# TASK STATEMENT
Go through the data and copy each line where the word "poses" shows up.

# DATA BLOCK
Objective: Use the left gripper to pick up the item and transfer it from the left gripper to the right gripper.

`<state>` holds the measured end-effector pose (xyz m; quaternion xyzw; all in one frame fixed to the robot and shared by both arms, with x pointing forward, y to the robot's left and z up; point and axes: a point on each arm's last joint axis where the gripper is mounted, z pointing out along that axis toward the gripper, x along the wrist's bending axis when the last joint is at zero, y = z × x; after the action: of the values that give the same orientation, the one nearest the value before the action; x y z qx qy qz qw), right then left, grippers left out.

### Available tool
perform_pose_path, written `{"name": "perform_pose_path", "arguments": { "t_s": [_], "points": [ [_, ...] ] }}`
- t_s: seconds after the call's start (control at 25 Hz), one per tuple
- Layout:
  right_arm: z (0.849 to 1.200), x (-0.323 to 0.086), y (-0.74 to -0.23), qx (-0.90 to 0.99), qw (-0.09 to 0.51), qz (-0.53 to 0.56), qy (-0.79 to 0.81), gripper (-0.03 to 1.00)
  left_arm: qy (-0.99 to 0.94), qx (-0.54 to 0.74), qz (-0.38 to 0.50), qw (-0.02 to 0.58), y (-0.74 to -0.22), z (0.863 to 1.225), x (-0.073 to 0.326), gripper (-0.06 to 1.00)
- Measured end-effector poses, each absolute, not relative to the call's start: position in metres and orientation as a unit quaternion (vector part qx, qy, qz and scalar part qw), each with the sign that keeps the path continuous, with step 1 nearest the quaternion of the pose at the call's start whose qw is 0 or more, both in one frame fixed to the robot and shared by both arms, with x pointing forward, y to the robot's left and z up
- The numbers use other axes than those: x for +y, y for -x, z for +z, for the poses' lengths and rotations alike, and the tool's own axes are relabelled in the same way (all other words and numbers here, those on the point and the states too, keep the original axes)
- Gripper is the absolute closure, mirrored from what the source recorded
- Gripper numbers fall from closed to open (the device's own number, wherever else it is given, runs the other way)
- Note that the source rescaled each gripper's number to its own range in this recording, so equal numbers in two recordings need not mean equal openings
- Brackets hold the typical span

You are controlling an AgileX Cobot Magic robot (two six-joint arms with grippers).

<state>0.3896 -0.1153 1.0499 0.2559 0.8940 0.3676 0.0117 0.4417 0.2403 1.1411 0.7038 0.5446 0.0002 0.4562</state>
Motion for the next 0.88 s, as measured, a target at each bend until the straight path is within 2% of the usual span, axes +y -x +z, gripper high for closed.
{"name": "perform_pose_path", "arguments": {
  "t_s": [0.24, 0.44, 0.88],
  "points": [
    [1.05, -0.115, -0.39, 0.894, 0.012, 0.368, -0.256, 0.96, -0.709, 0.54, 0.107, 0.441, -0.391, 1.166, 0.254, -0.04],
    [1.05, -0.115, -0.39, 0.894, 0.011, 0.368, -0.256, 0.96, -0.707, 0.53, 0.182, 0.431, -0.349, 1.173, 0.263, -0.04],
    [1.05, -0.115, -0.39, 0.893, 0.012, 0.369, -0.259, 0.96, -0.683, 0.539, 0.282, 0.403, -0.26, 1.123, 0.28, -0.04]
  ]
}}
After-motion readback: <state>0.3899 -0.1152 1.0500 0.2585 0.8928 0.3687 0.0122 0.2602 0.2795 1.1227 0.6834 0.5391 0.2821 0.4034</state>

# EXERCISE RESULT
- Measured end-effector poses, each absolute, not relative to the call's start: position in metres and orientation as a unit quaternion (vector part qx, qy, qz and scalar part qw), each with the sign that keeps the path continuous, with step 1 nearest the quaternion of the pose at the call's start whose qw is 0 or more, both in one frame fixed to the robot and shared by both arms, with x pointing forward, y to the robot's left and z up
- The numbers use other axes than those: x for +y, y for -x, z for +z, for the poses' lengths and rotations alike, and the tool's own axes are relabelled in the same way (all other words and numbers here, those on the point and the states too, keep the original axes)

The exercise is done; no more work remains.